South Asians for Human Rights

Promoting Democracy, Upholding Human Rights

NEW DELHI: India has taken a “serious view” of the arrest of 112 fishermen by Sri Lanka, Prime Minister Manmohan Singh said on Wednesday.

“Yes, fishermen have been taken into custody. We are taking up the matter with the Sri Lankan government. We take a serious view of this,” Dr. Singh said at a news conference.

Dr. Singh pointed out that Foreign Secretary Nirupama Rao had gone to Colombo earlier this month to “make a strong demarche to the Sri Lankan government that this sort of behaviour is not acceptable among neighbourly countries.”

According to the Ministry of External Affairs, which is keeping a close tab on the development, the fishermen were produced in court and remanded in judicial custody. Indian Consul-General in Jaffna V. Mahalingam rushed to Point Pedro on Tuesday night and was in close touch with Colombo.

The Ministry says the Indian fishermen in 18 boats were surrounded by Sri Lankan fishermen who came in speed boats.

Then they were taken to Point Pedro, 45 km south of Jaffna, where the police detained them. “The safety and security of Indian fishermen is of the highest priority and concern to the Indian government,” sources said, admitting that the Indian boats were “well within” Sri Lankan waters.

The sources said the harassment of Indian fishermen near Sri Lanka has unfolded in two phases in the past five or six years. During the war between the Sri Lankan forces and the Liberation Tigers of Tamil Eelam, Indian fishermen found in certain areas were seen as aiding the militants and harassed by the Sri Lankan Navy. A large number of them were arrested; in some cases, the Sri Lankan Navy even fired at them.

During this period, the Sri Lankan Navy dissuaded the fishermen of some critical points such as Jaffna from putting out to the sea, fearing they would bring in supplies for the militants.

This, the sources said, was the beginning of the second phase.
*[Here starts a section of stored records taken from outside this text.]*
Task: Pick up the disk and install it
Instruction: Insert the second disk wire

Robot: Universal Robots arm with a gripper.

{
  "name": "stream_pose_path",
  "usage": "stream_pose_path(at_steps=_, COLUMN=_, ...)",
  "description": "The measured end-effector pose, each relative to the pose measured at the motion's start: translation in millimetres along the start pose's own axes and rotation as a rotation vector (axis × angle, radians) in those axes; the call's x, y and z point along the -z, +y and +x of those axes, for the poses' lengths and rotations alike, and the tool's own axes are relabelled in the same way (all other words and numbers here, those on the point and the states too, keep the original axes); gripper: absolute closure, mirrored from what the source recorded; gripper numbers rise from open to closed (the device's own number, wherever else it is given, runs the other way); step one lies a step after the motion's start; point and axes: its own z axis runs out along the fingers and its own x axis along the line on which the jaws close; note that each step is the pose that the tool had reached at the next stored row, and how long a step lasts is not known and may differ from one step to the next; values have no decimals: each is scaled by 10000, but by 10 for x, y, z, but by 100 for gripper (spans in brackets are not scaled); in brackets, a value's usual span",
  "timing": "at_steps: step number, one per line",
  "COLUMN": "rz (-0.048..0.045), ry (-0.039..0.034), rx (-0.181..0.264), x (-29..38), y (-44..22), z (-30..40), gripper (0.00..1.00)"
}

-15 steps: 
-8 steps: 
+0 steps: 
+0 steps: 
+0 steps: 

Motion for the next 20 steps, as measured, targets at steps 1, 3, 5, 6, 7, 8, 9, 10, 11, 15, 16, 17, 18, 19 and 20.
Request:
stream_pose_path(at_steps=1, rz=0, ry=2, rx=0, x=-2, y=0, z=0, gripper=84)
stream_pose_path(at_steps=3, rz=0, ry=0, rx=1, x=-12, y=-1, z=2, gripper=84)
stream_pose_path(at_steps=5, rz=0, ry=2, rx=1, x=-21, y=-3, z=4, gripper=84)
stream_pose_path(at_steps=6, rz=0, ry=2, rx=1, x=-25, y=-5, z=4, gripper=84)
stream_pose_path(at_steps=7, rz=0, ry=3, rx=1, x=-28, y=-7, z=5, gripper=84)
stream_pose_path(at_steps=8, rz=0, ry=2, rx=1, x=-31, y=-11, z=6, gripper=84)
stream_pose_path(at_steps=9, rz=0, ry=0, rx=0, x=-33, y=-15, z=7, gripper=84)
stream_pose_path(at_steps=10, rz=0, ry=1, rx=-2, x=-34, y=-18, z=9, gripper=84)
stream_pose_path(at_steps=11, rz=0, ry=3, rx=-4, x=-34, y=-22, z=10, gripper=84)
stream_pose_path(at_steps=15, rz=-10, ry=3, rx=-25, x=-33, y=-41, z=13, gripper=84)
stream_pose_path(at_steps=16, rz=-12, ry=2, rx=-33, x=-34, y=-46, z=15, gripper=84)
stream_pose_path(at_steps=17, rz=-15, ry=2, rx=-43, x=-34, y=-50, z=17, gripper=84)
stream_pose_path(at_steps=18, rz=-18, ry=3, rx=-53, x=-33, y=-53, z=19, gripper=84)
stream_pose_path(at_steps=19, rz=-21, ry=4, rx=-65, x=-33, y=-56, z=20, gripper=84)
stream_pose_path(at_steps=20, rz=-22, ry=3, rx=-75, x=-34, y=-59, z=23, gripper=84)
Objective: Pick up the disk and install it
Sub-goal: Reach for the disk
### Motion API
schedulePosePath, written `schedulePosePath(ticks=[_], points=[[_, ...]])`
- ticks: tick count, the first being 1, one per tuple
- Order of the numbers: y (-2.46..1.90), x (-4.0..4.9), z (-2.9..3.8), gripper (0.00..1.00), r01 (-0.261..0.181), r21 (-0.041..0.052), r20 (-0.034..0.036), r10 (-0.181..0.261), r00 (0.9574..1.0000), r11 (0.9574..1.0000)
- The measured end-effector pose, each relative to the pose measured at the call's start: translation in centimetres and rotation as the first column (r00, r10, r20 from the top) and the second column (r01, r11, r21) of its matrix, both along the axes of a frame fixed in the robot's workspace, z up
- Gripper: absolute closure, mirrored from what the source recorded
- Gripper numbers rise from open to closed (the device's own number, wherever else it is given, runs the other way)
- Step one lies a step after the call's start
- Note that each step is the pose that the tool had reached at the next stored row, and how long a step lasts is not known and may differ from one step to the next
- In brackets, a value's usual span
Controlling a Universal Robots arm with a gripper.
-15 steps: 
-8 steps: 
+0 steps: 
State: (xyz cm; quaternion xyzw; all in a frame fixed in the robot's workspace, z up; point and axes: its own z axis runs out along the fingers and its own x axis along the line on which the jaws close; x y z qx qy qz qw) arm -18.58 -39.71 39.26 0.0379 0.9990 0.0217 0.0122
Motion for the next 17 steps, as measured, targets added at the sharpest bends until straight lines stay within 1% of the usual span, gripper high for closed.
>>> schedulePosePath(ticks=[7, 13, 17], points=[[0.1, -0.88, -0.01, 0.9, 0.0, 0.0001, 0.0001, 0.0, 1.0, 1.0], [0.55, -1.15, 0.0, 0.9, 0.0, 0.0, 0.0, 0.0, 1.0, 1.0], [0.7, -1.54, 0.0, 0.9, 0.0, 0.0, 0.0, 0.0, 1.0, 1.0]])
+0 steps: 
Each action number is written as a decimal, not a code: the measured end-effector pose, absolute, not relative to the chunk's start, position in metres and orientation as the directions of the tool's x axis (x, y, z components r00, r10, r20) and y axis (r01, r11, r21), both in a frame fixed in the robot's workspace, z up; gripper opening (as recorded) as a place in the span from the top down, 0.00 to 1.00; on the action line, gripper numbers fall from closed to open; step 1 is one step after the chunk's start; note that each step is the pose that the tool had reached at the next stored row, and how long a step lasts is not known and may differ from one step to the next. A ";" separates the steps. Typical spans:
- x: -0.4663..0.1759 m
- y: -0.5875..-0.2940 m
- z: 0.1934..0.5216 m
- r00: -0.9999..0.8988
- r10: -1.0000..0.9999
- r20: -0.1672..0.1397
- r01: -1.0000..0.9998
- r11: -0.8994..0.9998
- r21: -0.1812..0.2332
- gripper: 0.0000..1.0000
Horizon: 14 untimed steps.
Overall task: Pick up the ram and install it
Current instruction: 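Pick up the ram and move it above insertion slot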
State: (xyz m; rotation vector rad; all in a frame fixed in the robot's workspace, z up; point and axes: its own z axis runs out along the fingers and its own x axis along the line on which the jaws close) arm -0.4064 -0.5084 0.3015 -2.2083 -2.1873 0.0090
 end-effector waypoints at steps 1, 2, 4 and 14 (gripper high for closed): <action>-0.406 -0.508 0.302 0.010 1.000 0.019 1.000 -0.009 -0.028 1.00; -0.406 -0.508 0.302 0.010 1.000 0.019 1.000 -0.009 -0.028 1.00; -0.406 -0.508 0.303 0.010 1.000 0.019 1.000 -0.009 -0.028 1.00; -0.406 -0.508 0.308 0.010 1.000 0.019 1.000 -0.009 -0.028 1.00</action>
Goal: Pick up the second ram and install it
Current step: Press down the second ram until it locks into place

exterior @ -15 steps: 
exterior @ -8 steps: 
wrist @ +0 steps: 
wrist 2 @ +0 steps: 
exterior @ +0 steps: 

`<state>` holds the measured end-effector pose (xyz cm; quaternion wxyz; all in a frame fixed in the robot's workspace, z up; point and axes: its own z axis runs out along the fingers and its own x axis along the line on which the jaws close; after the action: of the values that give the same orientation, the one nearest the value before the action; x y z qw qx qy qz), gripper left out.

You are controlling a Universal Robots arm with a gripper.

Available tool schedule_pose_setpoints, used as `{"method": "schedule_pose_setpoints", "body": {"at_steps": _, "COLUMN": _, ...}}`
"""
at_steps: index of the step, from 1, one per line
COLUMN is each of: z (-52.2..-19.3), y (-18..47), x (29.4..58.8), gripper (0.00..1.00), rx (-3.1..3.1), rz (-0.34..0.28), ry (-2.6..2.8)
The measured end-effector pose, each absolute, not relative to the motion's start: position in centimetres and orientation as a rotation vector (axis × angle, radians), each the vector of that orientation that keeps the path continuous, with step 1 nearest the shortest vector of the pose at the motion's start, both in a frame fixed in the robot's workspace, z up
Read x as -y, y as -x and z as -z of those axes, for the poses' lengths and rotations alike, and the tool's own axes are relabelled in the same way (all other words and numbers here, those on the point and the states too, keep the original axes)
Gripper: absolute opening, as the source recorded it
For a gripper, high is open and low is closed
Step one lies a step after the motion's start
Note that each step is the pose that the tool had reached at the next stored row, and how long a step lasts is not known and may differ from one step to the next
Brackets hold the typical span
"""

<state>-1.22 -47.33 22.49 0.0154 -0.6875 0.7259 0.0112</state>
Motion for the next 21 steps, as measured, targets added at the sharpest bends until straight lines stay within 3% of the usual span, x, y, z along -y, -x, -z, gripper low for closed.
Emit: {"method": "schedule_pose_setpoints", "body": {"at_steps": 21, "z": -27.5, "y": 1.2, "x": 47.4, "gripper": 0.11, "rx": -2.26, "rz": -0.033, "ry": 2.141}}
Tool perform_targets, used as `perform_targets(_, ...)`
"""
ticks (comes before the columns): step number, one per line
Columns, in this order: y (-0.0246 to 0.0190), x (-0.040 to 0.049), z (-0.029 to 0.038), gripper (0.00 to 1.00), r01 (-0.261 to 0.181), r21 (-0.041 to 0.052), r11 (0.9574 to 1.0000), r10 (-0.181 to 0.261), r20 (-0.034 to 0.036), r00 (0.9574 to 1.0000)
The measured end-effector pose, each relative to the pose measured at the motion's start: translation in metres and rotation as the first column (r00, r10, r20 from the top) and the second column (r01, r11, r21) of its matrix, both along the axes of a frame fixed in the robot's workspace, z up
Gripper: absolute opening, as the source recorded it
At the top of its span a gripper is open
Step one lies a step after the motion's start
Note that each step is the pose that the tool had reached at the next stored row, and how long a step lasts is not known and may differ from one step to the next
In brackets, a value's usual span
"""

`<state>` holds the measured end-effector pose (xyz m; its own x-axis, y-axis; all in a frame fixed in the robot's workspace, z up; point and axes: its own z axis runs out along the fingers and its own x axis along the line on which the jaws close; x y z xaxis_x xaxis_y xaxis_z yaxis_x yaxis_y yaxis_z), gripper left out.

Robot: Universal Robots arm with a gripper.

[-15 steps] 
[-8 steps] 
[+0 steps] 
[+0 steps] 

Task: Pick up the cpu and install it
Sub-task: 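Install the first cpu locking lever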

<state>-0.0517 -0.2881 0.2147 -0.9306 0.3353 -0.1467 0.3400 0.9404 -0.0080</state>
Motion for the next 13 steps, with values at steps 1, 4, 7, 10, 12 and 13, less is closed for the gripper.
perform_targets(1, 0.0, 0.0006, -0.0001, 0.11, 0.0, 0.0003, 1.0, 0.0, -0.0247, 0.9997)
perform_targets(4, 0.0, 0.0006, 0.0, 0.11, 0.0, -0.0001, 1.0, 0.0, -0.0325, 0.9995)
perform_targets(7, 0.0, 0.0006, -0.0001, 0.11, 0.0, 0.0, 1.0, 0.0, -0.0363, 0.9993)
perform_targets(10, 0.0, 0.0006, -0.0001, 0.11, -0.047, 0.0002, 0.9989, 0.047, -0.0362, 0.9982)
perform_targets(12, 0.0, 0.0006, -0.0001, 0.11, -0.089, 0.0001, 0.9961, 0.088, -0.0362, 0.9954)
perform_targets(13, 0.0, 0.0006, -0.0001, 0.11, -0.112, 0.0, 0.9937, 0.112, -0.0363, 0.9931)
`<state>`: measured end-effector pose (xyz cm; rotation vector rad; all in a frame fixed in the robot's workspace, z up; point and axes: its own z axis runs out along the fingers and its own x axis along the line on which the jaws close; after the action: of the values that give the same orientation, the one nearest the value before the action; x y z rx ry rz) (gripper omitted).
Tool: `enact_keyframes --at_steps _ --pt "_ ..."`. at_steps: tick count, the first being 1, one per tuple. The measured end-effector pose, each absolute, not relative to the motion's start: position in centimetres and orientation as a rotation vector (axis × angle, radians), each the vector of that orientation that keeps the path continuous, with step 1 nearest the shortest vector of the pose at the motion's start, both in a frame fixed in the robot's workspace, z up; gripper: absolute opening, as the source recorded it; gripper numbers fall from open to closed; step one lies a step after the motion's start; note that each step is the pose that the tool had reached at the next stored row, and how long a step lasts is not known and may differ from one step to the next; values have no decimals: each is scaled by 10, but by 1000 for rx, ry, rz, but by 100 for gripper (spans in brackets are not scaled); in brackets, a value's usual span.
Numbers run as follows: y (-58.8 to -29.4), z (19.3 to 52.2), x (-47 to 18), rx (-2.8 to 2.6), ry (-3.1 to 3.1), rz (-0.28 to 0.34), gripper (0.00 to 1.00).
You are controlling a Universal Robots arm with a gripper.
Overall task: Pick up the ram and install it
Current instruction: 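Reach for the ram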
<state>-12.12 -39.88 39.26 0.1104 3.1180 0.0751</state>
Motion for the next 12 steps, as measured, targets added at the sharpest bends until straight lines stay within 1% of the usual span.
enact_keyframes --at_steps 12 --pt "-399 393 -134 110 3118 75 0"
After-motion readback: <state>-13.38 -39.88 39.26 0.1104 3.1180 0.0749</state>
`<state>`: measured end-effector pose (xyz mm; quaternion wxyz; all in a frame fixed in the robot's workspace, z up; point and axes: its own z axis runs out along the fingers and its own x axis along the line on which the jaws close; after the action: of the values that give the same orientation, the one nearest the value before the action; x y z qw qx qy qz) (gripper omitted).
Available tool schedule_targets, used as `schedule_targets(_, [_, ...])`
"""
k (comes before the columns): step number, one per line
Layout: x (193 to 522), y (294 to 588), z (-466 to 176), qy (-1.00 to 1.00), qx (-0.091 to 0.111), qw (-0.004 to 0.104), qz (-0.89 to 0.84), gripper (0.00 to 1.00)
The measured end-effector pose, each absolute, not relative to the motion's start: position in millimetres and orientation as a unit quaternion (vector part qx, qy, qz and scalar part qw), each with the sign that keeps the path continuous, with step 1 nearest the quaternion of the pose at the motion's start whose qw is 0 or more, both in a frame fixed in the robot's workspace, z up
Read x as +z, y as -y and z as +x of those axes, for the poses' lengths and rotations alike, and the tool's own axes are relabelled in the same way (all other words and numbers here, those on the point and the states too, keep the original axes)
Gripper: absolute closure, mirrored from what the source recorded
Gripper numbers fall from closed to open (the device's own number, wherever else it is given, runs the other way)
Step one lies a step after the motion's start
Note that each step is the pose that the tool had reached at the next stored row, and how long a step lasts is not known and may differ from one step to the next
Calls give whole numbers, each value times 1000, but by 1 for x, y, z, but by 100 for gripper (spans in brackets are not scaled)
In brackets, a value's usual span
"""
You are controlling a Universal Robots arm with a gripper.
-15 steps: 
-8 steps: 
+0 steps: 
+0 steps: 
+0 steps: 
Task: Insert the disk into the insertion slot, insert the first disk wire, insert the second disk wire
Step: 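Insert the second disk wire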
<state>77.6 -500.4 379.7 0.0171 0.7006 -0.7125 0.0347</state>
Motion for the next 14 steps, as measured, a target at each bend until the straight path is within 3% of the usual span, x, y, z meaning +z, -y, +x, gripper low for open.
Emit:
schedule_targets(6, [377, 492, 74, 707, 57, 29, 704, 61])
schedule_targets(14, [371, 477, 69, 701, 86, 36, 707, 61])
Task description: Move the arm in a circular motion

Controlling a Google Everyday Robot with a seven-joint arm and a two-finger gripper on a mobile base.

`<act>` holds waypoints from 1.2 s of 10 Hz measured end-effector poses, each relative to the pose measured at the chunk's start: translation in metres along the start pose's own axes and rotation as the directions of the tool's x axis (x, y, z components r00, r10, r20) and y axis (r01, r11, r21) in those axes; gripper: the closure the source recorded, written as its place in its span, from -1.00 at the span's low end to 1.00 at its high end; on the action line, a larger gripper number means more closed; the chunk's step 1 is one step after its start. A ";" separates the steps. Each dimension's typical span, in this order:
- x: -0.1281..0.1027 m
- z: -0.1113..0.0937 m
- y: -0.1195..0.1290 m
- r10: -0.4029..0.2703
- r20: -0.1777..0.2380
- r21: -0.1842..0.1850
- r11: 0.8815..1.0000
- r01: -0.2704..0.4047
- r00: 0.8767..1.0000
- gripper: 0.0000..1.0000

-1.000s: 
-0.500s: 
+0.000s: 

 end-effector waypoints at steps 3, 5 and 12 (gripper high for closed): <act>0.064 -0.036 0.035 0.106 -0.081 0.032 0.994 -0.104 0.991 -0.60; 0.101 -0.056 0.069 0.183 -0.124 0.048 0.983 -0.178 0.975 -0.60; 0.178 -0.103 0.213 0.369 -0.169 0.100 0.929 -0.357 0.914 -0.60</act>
When the war ended with the defeat of the LTTE, Indian fishermen were accustomed to a free run of the area and encountered no competing claims from Sri Lankan fishermen.

However, conflicts flared after the Sri Lankan fishermen starting putting out to the sea.

The governments now encourage more meetings between fishermen of both countries and are also planning a meeting of the India-Sri Lanka Joint Working Group on Fishing to work out a permanent solution.